### WORK REQUEST:
The listing below must be repeated word for word, with its images excluded.

### DATA SEGMENT:
↓
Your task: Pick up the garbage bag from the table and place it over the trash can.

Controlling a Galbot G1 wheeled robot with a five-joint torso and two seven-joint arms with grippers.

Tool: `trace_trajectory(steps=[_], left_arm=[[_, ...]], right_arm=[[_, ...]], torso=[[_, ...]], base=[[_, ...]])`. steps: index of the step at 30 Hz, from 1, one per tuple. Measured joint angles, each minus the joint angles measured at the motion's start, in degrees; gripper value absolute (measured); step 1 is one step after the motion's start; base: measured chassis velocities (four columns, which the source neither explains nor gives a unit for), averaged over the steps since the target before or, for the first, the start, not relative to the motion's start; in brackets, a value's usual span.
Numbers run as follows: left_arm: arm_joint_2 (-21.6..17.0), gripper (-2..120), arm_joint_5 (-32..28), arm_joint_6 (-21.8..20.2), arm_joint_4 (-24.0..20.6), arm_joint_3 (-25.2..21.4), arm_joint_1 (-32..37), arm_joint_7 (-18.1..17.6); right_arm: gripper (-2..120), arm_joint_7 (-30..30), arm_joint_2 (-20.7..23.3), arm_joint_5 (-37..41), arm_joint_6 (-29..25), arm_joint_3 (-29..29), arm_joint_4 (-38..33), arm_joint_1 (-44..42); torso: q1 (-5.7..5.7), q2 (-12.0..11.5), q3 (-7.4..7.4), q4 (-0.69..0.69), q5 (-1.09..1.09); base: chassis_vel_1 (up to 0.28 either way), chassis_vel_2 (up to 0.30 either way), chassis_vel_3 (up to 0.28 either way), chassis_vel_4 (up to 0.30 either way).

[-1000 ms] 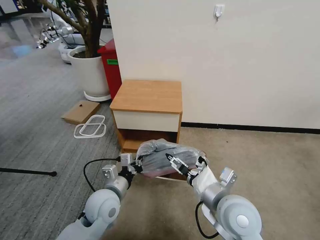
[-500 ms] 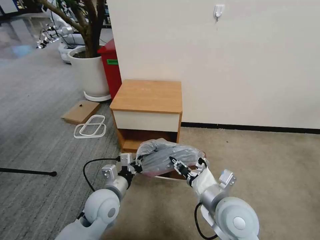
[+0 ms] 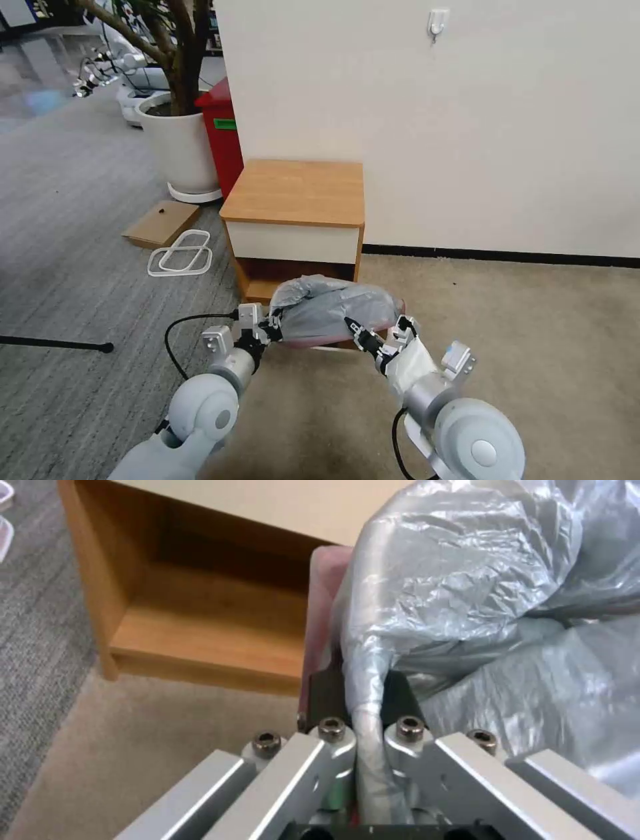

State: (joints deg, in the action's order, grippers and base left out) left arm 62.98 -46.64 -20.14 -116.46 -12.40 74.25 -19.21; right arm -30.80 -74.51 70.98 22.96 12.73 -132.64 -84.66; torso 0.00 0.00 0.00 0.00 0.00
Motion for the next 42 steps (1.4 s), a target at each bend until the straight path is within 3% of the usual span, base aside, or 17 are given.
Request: trace_trajectory(steps=[16,33,36,42], left_arm=[[0.9,0,-5.4,0.2,-0.4,-2.5,-0.8,-3.1],[0.5,0,-5.1,0.6,0.2,-3.0,-0.8,-3.7],[0.1,0,-8.4,-0.3,-0.5,-3.7,-0.8,-4.6],[-0.5,0,-8.9,-0.6,-0.7,-4.1,-0.7,-4.8]], right_arm=[[0,0.3,1.3,0.1,-0.1,2.0,-0.6,-3.4],[0,0.5,1.9,-0.2,-0.1,2.6,0.7,-3.2],[0,1.1,2.6,-4.4,-0.6,2.6,3.7,-2.5],[0,1.1,2.6,-6.7,-1.1,2.5,4.4,-2.2]], torso=[[0.00,0.0,0.00,0.00,0.00],[0.00,0.0,0.00,0.00,0.01],[0.00,0.0,0.01,0.00,0.00],[0.00,0.0,0.00,0.00,0.00]], base=[[0.000,0.000,0.000,0.000],[0.000,0.000,0.000,0.000],[0.000,0.000,0.000,0.000],[0.000,0.000,0.000,0.000]])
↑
### EXERCISE SOLUTION:
Your task: Pick up the garbage bag from the table and place it over the trash can.

Controlling a Galbot G1 wheeled robot with a five-joint torso and two seven-joint arms with grippers.

Tool: `trace_trajectory(steps=[_], left_arm=[[_, ...]], right_arm=[[_, ...]], torso=[[_, ...]], base=[[_, ...]])`. steps: index of the step at 30 Hz, from 1, one per tuple. Measured joint angles, each minus the joint angles measured at the motion's start, in degrees; gripper value absolute (measured); step 1 is one step after the motion's start; base: measured chassis velocities (four columns, which the source neither explains nor gives a unit for), averaged over the steps since the target before or, for the first, the start, not relative to the motion's start; in brackets, a value's usual span.
Numbers run as follows: left_arm: arm_joint_2 (-21.6..17.0), gripper (-2..120), arm_joint_5 (-32..28), arm_joint_6 (-21.8..20.2), arm_joint_4 (-24.0..20.6), arm_joint_3 (-25.2..21.4), arm_joint_1 (-32..37), arm_joint_7 (-18.1..17.6); right_arm: gripper (-2..120), arm_joint_7 (-30..30), arm_joint_2 (-20.7..23.3), arm_joint_5 (-37..41), arm_joint_6 (-29..25), arm_joint_3 (-29..29), arm_joint_4 (-38..33), arm_joint_1 (-44..42); torso: q1 (-5.7..5.7), q2 (-12.0..11.5), q3 (-7.4..7.4), q4 (-0.69..0.69), q5 (-1.09..1.09); base: chassis_vel_1 (up to 0.28 either way), chassis_vel_2 (up to 0.30 either way), chassis_vel_3 (up to 0.28 either way), chassis_vel_4 (up to 0.30 either way).

[-1000 ms] 
[-500 ms] 
[+0 ms] 

State: (joints deg, in the action's order, grippers and base left out) left arm 62.98 -46.64 -20.14 -116.46 -12.40 74.25 -19.21; right arm -30.80 -74.51 70.98 22.96 12.73 -132.64 -84.66; torso 0.00 0.00 0.00 0.00 0.00
Motion for the next 42 steps (1.4 s), a target at each bend until the straight path is within 3% of the usual span, base aside, or 17 are given.
Request: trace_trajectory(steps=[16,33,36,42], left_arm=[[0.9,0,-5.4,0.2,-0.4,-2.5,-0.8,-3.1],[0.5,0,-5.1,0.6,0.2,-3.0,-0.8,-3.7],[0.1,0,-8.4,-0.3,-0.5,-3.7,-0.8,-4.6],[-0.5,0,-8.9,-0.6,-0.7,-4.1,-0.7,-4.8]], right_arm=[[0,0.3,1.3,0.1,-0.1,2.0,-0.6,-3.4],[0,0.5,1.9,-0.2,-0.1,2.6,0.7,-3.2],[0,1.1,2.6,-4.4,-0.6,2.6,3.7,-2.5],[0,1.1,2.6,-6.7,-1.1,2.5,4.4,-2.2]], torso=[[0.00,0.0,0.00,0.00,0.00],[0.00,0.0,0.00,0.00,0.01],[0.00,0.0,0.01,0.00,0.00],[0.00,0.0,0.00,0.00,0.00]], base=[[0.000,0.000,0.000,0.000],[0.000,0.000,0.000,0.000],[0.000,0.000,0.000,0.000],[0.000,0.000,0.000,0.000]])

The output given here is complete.